- Opening Delimiter -

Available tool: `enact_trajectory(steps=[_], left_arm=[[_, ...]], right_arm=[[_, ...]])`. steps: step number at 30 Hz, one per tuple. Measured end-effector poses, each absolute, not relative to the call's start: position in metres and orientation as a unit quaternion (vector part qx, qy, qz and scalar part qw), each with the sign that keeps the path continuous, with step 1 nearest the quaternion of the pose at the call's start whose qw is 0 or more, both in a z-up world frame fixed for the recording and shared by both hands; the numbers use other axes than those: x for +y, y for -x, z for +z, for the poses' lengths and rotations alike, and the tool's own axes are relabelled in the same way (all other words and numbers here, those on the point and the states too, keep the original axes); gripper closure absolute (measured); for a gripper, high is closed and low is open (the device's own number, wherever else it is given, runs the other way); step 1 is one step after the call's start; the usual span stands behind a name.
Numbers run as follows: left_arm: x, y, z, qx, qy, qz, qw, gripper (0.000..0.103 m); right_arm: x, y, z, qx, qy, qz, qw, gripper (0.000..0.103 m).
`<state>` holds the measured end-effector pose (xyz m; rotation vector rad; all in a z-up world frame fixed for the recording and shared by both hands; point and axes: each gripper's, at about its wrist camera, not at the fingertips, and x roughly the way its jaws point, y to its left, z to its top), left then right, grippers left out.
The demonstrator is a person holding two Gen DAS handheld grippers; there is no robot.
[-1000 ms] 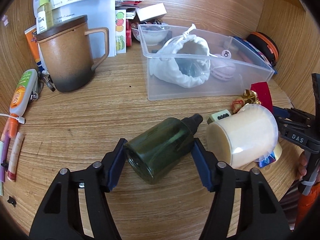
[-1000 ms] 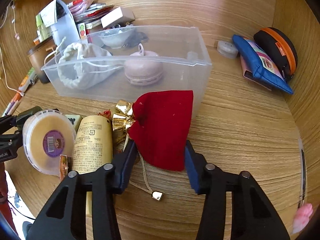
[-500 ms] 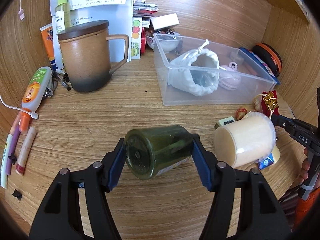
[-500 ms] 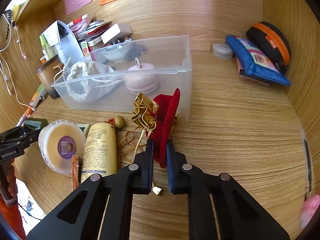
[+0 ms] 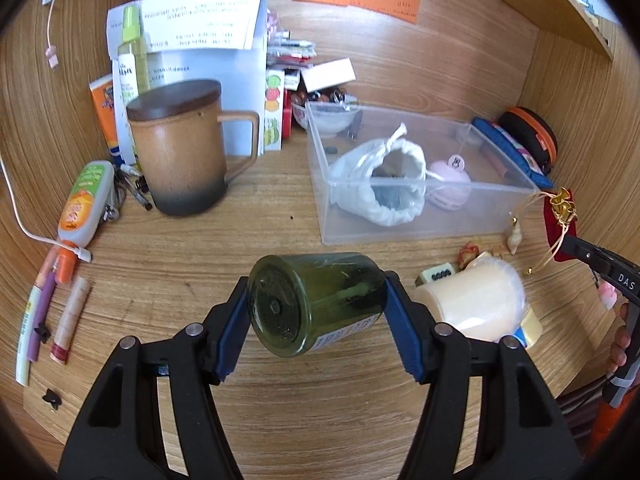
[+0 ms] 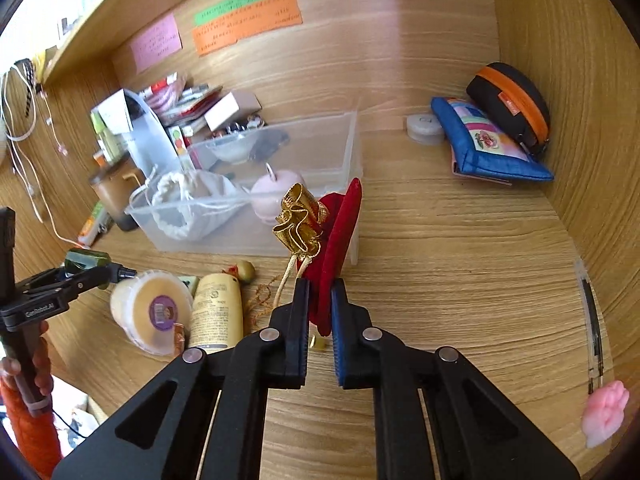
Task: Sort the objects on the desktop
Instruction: 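Grasp the green bottle with the left gripper while the right gripper grasps the red velvet pouch, then carry the green bottle and red pouch over the clear plastic box with both grippers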
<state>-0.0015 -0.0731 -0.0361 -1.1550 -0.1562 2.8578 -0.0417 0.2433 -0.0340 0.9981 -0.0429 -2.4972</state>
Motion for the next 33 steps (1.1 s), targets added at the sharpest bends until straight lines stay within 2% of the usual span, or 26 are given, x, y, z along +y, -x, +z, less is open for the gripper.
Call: enact_trajectory(steps=[11, 33], left_arm=[[-0.063, -0.001, -0.005, -0.039, 0.342, 0.938, 0.035, 0.039], [-0.036, 0.028, 0.071, -0.020, 0.281, 0.956, 0.076, 0.039]], right_arm=[[0.259, 0.034, -0.007, -0.032, -0.337, -0.911, 0.235, 0.094], [0.241, 0.037, 0.053, -0.008, -0.271, -0.922, 0.276, 0.094]])
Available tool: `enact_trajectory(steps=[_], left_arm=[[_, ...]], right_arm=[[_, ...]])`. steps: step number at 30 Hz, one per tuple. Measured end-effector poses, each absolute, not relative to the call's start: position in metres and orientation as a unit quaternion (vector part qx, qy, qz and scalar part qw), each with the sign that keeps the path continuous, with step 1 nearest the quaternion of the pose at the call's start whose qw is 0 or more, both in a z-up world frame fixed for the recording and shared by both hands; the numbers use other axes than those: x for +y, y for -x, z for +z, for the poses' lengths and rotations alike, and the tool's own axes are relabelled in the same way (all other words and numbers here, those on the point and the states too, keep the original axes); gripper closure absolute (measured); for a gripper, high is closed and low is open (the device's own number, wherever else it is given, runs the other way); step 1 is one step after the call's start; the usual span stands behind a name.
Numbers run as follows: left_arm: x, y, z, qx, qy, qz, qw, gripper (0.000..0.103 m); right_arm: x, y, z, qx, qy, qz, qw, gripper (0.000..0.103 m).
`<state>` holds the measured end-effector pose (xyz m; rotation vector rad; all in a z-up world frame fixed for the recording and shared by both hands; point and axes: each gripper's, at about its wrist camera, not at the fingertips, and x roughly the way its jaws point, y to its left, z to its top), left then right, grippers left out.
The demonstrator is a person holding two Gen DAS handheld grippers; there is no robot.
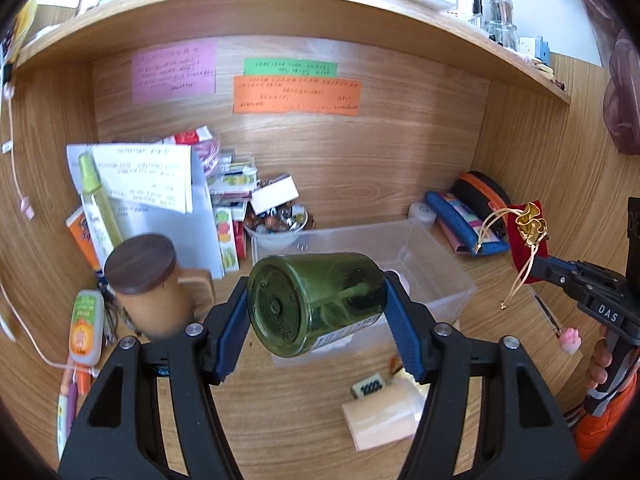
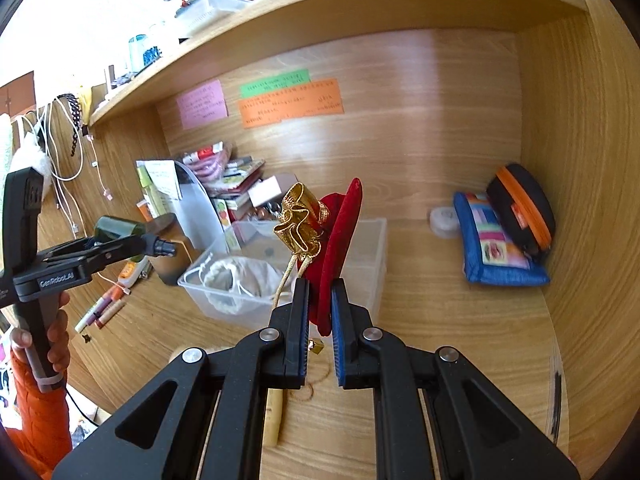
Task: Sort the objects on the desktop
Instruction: 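Carry the green bottle and red pouch over the clear plastic box with both grippers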
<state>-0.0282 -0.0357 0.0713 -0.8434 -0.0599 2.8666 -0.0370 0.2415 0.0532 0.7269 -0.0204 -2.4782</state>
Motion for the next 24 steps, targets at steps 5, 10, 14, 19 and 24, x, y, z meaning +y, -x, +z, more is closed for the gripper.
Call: enact_trajectory(steps=[5, 10, 14, 19, 24], left_arm=[[-0.030, 0.045, 0.082, -0.014, 0.281, 0.956, 0.083, 0.039], [-0.023, 0.060, 0.089, -0.006, 0.280, 0.956, 0.083, 0.039], [-0.019, 0.072, 0.093, -0.004, 0.281, 0.956, 0.084, 0.039], [-0.016, 0.092, 0.091, -0.002, 0.289, 0.953, 0.088, 0.039], [-0.012, 0.115, 0.078, 0.004, 0.306, 0.948, 0.090, 0.039]], right_arm=[[0.233, 0.047, 0.064, -0.006, -0.259, -0.922, 0.286, 0.094], [0.225, 0.057, 0.074, -0.006, -0.247, -0.922, 0.298, 0.094], [0.218, 0.065, 0.081, 0.003, -0.240, -0.922, 0.303, 0.094], [0.210, 0.080, 0.082, 0.013, -0.242, -0.920, 0.309, 0.094], [0.200, 0.101, 0.071, 0.027, -0.261, -0.916, 0.304, 0.094]])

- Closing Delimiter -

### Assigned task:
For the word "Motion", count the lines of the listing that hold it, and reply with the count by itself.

### Answer space:
2